Everyone always says that when you run a startup its a bit of an emotional roller coaster.
To be honest, I’ve always thought that those people were the kind who spend 24 hours in the office and don’t get enough sleep.
We’ve always tried to keep a balanced attitude to running a startup, and since January, we’ve actually cut out evening work as much as possible, and tried to keep things a little more balanced and mentally healthy
Anyway as we’ve got closer to launch, things are definitely heating up. After an article was published in Accounting Web, the desire to get Float v1.0 out the door keeps shooting up. But getting it to a place where we’re happy with the user experience, feature set and absence of critical bugs isn’t as easy as either of us thought it would be.
However it was great last week to finally get Float 0.9 out and into the hands of some beta testers.
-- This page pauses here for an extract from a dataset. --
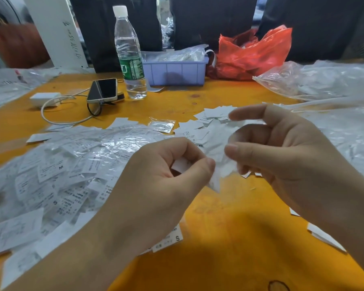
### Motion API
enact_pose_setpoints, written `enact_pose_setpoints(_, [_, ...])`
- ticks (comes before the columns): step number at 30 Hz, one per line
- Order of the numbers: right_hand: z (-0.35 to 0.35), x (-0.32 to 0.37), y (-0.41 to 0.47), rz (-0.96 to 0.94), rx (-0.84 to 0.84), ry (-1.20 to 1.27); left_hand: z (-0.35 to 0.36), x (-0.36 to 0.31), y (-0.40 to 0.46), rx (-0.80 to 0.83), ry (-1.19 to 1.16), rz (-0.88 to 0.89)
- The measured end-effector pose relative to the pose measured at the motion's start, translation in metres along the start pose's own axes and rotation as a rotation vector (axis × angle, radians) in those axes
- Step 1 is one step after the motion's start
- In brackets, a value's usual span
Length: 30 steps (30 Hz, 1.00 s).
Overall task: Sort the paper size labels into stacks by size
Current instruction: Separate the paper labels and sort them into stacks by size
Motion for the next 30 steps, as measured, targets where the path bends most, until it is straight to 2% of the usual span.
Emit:
enact_pose_setpoints(5, [-0.004, 0.003, -0.001, -0.051, -0.077, 0.009, 0.005, -0.004, -0.002, 0.045, -0.015, 0.034])
enact_pose_setpoints(11, [0.008, 0.000, -0.004, -0.013, 0.074, -0.104, -0.001, -0.003, -0.001, 0.037, -0.093, 0.049])
enact_pose_setpoints(14, [0.008, -0.002, -0.004, -0.015, 0.086, -0.096, 0.000, -0.002, 0.001, 0.043, -0.106, 0.054])
enact_pose_setpoints(18, [0.007, -0.005, -0.003, 0.071, 0.119, -0.013, -0.001, -0.001, 0.000, -0.027, -0.128, 0.064])
enact_pose_setpoints(20, [0.009, -0.007, -0.004, 0.109, 0.155, -0.067, -0.004, 0.001, 0.002, -0.094, -0.106, 0.062])
enact_pose_setpoints(24, [0.012, -0.006, -0.005, 0.082, 0.167, -0.290, -0.007, 0.003, 0.003, -0.146, -0.061, 0.048])
enact_pose_setpoints(30, [0.008, -0.002, -0.003, 0.030, 0.113, -0.195, -0.008, 0.005, 0.004, -0.161, -0.090, 0.047])
Point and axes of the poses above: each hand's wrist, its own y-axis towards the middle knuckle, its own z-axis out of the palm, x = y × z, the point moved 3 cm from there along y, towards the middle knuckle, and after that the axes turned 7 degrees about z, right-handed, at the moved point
This was a pretty key release for us, as in March we basically decided Float was essentially too complex for the vast majority of people who had never done a forecast before, and too many users weren’t getting past the sign up stage.
We added a wizard, which helped, but still even the UI for that was complicated, and people struggled. Other than that we both felt that even though it wasn’t a core feature – there was something that wasn’t seductive enough about it to make you want to wake up next to it every day!
So in this release we really stripped back a ton of features, and our goal was simplify, take out any features that weren’t absolutely necessary and make the UI as easy to understand as possible. We essentially cut the number of pages from about 8 down to 2!
We also got to work with the IfLooksCouldKill team on the design of the new app, and I think this really helped things. in a big way…
The Highs
As the feedback rolled in, its kind of elating… and it was great to get a tweet from one of our first users, Jaffa:
The Lows
Then a few bugs, and then a few more days of great feedback, but ironically the feeling of people interacting with the software and reporting bugs…is kind of encouraging.
I guess when people find certain bugs, you know they are looking in the right place.
Anyway the roller coaster continues, and yesterday we ran another live user test with Silverback.
Its always an amazingly painful experience when you see how people interact with your app for the first time. We learnt a lot (Thank you Irene!) and realised that there is still a lot of UI work to be done to make Float as simple and engaging as we want it to be, but we’re feeling encouraged that this new release is hitting the spot for people in a way that didn’t before.
The journey continues…



Well done guys, always great to see a web app coming together!Looks like you are going the right way about it too.A balanced approach is the right way: you aren’t sprinting to the finish line, you are warming up for a marathon!
Sounds good.. keep it up guys!
I think it was a big leap to simplify the system and completely redesign it but it’s certainly paid off. I was already sold on the features but a big decision to make things better for the customer gives me lots of confidence in you guys too. Great work!